Шиберов, что деньги зашибают,
вышибем к чертям за океан!
Дружно за дело!
Стройка, подымайся ввысь!
Из развалин новый мир мы строим смело.
Кто там встал на пути? Берегись!
4
Рухнул домик, но клопы живучи,
юнкеры, дельцы и прочий сброд.
Выгребем на мусорную кучу
всю ту дрянь, что здесь еще живет!
Дружно за дело!
Стройка, подымайся ввысь!
Из развалин новый мир мы строим смело.
Кто там встал на пути? Берегись!
5
Нам ли ныть со злыми стариками,
если старый мир пошел ко дну!
Собственными выстроим руками
солнечную, светлую страну!
Дружно за дело!
Стройка, подымайся ввысь!
Из развалин новый мир мы строим смело.
Кто там встал на пути? Берегись!
1
В русском царстве в холе, в барстве самодержцы жили всласть.
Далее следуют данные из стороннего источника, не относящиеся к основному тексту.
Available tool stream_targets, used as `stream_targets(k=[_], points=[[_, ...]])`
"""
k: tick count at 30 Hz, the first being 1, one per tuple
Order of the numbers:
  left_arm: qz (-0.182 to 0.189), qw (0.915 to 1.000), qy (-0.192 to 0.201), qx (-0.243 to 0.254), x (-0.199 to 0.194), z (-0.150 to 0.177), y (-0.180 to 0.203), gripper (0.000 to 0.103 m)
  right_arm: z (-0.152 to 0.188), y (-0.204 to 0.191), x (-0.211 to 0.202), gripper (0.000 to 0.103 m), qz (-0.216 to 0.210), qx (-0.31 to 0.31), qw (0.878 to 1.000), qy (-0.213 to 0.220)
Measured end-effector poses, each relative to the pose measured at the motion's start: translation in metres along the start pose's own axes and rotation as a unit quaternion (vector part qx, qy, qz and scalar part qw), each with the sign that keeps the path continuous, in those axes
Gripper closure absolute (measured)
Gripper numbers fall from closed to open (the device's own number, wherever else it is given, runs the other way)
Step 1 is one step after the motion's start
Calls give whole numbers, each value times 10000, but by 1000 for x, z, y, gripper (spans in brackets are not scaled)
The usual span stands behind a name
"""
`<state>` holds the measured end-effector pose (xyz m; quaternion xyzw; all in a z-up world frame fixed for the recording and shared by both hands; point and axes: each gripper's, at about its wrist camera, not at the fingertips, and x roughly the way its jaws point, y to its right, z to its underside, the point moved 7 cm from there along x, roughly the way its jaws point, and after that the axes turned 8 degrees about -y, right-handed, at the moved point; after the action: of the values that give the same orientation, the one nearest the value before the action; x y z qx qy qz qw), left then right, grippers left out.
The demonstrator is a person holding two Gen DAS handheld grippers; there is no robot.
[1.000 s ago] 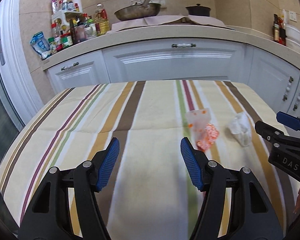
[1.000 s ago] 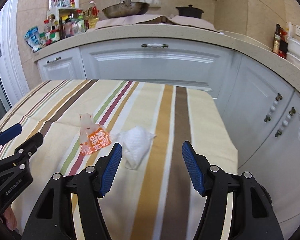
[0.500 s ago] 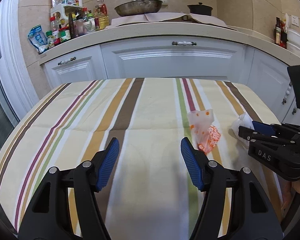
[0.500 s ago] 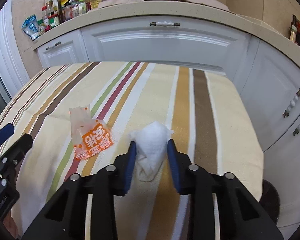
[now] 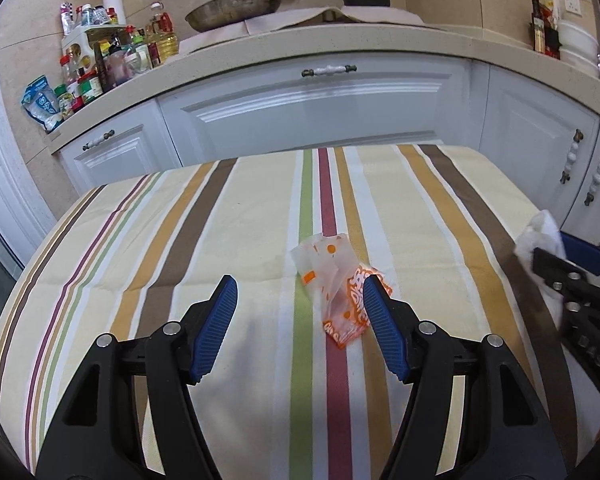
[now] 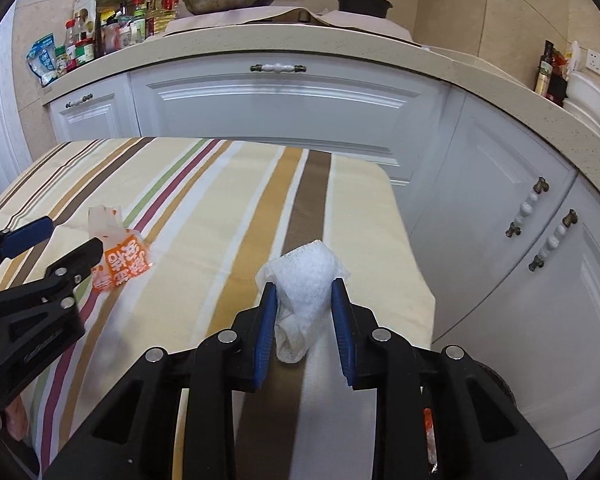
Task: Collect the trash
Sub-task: 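Grasp the orange-printed clear bag with the left gripper, then carry the tissue and orange-printed bag over the bin and release both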
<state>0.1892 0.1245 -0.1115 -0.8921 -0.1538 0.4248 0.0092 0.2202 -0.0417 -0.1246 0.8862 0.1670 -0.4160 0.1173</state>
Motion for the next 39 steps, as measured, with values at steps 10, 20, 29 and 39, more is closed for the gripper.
stream_targets(k=[10,20,29,39], points=[[125,9986,-491,146,32,-9,11,80,-2,9,-2,74,-136,94,9998,87],[279,9986,-373,259,16,1,13,90,6,12,-9,74,-132,144,9998,100],[373,9988,-190,270,-20,22,13,90,28,10,-24,74,-135,207,9996,102],[541,9982,35,247,-65,41,20,90,57,10,-55,74,-91,288,9994,179]])
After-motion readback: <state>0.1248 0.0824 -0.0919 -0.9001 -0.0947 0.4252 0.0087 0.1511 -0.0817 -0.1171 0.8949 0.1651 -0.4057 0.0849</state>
На горбе страны сидели и творили, что хотели.
Если ж крикнет кто от боли – били, мучили, мололи.
Люди кровью истекали, ненавидя эту власть.
Но однажды изменился белый свет.
К униженью и нужде возврата нет!
И, как солнце, возвестило там рассвет
Знамя счастья и свободы – красный цвет.
2
Обладали властью в Польше благородные паны.
Войны всюду затевали в громе танковых моторов.
Вот и Польшу потеряли в результате бранных споров,
А бедняк тащил соху из обтесанной сосны.
Но однажды изменился белый свет.
К униженью и нужде возврата нет!
И, как солнце, возвестило там рассвет
Знамя счастья и свободы – красный цвет.
3
Были армии в Китае у бандитов и менял.
Сытый жрал, своим считая все, что мог создать голодный,
И сосала крысья стая жадно кровь и сок народный,
А богач за океаном им оружье продавал.
Но однажды изменился белый свет.
Кровопийцам-богачам пощады нет!
И, как солнце, возвестило там рассвет
Знамя счастья и свободы – красный цвет.
Нас погнали в даль России генералы, господа.
Танки двигались стальные против Родины Труда.
Нас прогнали с гор Кавказа, о, мы помним ту страну!
А теперь хотят нас снова впутать в новую войну.
Но придет и наше время, и тогда
Будет кончено с нуждою навсегда.
Поджигателям войны – пощады нет!
Пусть над нами вьется знамя – красный цвет.
1950
НАДГРОБИЕ КАРЛА ЛИБКНЕXТА
Здесь лежит Карл Либкнехт
Борец против войны
Когда его убили
Наш город еще был цел.
1948
НАДГРОБИЕ РОЗ Ы ЛЮКСЕМБУРГ
Здесь похоронена
Роза Люксембург
Еврейка из Польши
Вождь немецких рабочих
Убитая по заданию
Немецких угнетателей.
Угнетенные
Похороните ваши раздоры!
1948
КОГДА НАШИ ГОРОДА СТАЛИ МУСОРОМ
Когда наши города стали мусором,
Опустошенные войной мясника,
Мы начали их отстраивать,
Голодные, холодные, слабые.
Мы толкали, словно в седой древности,
Железные тачки с мусором.
Мы разбирали голыми руками кирпич,
Лишь бы не продавать наших детей в кабалу чужеземцам.
Потом для тех же наших детей
Мы расчищали место в школах
И счищали с вековых знаний
Старую грязь, чтобы они могли принести пользу.